→ What you should do
From the data below, repeat exactly the lines from the line with "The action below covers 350" to the line with "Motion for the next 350", both included.

(Items from a dataset)
■ ■ ■ ■ ■ ■ ■

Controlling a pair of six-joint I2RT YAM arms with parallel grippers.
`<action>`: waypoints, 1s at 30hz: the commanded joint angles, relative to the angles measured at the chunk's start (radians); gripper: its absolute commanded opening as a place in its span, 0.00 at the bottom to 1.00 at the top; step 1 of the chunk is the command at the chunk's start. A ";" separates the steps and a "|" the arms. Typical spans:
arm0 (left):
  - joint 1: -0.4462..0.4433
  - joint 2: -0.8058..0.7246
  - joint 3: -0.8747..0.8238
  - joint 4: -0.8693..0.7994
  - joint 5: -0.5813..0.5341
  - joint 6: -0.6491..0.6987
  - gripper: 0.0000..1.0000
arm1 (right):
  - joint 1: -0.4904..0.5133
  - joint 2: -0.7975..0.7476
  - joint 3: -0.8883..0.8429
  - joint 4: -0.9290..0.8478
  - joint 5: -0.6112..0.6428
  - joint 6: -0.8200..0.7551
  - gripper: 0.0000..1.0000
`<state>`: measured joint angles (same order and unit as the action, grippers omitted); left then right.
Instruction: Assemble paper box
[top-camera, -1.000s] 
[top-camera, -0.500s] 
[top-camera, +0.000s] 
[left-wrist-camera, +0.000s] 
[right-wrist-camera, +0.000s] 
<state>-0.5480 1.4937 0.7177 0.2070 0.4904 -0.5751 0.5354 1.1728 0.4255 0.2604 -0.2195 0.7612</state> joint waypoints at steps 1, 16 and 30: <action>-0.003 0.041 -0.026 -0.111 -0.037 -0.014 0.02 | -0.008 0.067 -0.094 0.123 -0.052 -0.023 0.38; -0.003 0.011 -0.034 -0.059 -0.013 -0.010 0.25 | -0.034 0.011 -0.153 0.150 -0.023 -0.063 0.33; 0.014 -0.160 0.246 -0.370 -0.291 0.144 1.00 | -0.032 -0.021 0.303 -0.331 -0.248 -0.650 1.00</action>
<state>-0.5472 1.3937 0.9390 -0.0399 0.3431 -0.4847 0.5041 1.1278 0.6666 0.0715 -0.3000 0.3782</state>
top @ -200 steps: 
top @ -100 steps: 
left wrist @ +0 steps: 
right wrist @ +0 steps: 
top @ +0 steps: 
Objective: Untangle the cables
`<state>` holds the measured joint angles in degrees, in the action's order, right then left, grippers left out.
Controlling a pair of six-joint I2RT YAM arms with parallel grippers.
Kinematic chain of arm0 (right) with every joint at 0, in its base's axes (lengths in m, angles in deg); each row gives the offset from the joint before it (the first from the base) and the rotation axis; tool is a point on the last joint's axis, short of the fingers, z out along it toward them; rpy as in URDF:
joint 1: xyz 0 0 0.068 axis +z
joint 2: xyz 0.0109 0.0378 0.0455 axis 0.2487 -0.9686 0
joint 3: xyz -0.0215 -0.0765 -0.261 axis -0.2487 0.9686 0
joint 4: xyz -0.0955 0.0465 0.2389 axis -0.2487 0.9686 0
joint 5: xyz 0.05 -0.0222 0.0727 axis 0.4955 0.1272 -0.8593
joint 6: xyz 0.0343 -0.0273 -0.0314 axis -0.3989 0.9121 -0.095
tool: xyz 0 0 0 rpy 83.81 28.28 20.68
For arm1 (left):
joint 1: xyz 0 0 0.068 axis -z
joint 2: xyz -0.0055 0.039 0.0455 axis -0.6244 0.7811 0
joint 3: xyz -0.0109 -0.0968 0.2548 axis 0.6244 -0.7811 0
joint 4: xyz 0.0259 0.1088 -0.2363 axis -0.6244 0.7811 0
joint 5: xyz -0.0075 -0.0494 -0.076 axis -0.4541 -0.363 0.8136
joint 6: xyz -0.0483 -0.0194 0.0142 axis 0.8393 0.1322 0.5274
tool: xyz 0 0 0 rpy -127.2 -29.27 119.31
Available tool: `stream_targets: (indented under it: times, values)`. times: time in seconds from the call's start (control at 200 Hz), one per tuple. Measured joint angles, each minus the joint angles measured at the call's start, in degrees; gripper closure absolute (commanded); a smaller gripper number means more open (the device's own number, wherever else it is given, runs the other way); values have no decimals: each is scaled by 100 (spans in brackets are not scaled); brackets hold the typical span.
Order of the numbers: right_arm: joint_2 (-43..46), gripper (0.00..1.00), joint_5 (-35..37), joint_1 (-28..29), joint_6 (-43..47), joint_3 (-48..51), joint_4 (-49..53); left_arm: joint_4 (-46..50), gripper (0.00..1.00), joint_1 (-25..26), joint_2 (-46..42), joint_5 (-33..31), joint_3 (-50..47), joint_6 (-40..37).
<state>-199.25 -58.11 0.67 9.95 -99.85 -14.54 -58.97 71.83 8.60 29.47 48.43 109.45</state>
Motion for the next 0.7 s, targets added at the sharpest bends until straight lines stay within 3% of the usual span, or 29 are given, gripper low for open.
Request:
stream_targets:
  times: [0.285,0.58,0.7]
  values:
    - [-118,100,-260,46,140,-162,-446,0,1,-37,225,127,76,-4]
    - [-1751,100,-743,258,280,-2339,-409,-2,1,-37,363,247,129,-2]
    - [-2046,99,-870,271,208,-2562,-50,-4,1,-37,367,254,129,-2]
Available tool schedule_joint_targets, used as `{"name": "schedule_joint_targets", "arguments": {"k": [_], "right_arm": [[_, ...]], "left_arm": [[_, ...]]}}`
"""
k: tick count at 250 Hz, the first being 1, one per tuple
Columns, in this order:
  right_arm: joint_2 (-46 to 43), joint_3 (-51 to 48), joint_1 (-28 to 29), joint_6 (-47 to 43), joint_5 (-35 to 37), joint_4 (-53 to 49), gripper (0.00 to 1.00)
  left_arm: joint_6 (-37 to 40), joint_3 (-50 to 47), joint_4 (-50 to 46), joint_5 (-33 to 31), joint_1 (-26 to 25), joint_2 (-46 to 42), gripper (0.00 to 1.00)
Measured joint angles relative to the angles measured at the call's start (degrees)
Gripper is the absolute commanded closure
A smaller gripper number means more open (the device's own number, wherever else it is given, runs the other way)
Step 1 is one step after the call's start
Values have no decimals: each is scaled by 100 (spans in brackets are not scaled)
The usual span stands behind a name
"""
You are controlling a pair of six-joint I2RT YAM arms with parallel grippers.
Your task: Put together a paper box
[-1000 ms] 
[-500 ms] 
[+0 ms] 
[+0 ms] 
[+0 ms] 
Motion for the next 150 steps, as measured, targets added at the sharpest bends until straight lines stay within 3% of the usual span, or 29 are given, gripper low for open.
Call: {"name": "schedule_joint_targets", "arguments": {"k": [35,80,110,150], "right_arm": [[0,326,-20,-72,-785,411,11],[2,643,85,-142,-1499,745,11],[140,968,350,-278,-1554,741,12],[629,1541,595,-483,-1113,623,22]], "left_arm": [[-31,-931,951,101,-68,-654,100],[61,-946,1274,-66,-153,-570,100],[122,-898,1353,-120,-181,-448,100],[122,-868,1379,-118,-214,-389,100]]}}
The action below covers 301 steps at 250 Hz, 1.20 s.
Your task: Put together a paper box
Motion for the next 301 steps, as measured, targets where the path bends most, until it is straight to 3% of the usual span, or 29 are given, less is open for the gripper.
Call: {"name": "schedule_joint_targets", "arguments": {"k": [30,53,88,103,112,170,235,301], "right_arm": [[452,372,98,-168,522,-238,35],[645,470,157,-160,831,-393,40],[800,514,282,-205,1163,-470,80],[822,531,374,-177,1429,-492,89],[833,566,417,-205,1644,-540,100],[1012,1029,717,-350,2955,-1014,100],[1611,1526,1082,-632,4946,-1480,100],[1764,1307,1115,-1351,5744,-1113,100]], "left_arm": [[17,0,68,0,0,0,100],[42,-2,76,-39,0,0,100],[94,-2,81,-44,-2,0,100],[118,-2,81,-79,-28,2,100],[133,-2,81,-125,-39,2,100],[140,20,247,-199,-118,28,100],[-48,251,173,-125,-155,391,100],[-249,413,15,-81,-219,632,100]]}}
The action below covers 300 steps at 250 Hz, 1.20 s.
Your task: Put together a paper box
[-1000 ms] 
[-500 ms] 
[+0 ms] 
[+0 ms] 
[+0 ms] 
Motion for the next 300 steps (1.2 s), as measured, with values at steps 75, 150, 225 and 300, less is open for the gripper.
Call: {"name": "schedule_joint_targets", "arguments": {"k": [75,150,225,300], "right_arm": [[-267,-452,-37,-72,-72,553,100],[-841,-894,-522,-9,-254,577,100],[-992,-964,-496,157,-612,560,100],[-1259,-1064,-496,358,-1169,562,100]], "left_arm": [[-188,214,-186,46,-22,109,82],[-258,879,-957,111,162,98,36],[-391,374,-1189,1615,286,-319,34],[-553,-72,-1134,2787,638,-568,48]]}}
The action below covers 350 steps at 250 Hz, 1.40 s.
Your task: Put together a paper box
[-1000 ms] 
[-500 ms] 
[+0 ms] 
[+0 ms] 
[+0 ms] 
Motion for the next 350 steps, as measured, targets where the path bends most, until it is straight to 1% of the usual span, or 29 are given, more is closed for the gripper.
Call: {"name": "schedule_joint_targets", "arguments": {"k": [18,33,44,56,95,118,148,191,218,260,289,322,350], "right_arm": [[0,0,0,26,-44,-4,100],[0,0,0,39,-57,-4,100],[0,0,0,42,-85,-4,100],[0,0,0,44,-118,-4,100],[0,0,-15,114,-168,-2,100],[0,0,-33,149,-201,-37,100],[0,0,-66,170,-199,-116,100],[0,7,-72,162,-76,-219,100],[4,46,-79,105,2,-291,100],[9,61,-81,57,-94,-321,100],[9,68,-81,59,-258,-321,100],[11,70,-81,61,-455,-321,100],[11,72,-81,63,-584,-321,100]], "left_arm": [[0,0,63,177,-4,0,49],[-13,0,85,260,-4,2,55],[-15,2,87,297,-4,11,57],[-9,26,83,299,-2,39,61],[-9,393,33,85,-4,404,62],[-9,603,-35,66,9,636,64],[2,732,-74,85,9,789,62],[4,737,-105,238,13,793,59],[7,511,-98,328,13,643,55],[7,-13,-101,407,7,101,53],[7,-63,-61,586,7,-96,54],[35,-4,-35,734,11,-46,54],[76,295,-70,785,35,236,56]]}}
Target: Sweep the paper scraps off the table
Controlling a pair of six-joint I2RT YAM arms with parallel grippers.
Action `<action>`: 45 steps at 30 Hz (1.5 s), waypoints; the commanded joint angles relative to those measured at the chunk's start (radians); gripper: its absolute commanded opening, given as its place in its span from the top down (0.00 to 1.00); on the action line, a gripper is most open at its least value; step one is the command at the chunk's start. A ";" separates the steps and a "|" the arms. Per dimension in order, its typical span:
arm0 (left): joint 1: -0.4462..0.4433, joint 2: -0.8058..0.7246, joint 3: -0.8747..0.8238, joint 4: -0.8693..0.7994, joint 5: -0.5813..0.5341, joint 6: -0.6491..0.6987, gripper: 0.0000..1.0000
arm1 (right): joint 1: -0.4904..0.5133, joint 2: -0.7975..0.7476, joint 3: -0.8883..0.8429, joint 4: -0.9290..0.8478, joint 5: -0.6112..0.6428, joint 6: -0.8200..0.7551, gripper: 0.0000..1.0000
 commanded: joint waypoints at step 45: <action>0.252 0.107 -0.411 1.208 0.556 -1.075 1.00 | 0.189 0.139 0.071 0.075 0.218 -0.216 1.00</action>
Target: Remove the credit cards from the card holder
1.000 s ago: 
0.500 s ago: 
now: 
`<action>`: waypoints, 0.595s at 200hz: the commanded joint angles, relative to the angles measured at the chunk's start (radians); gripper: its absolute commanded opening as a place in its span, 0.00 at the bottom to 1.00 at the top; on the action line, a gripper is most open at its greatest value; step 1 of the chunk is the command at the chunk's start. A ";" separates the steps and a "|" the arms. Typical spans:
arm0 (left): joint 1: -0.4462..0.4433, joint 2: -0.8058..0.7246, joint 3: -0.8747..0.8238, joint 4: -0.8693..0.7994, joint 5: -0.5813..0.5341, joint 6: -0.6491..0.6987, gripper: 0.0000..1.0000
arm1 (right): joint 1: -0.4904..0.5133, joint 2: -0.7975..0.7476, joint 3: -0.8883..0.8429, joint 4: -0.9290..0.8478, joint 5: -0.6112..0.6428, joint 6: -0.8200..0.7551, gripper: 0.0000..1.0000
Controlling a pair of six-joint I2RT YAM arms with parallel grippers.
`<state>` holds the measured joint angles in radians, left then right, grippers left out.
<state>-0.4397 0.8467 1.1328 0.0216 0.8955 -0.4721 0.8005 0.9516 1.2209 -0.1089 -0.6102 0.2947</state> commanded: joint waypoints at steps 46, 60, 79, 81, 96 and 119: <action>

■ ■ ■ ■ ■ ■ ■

→ Answer section
The action below covers 350 steps at 250 Hz, 1.40 s.
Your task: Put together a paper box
[-1000 ms] 
[-500 ms] 
[+0 ms] 
[+0 ms] 
[+0 ms] 
Motion for the next 350 steps, as measured, targets where the path bends most, until it is straight to 1% of the usual span, or 29 are given, more is closed for the gripper.

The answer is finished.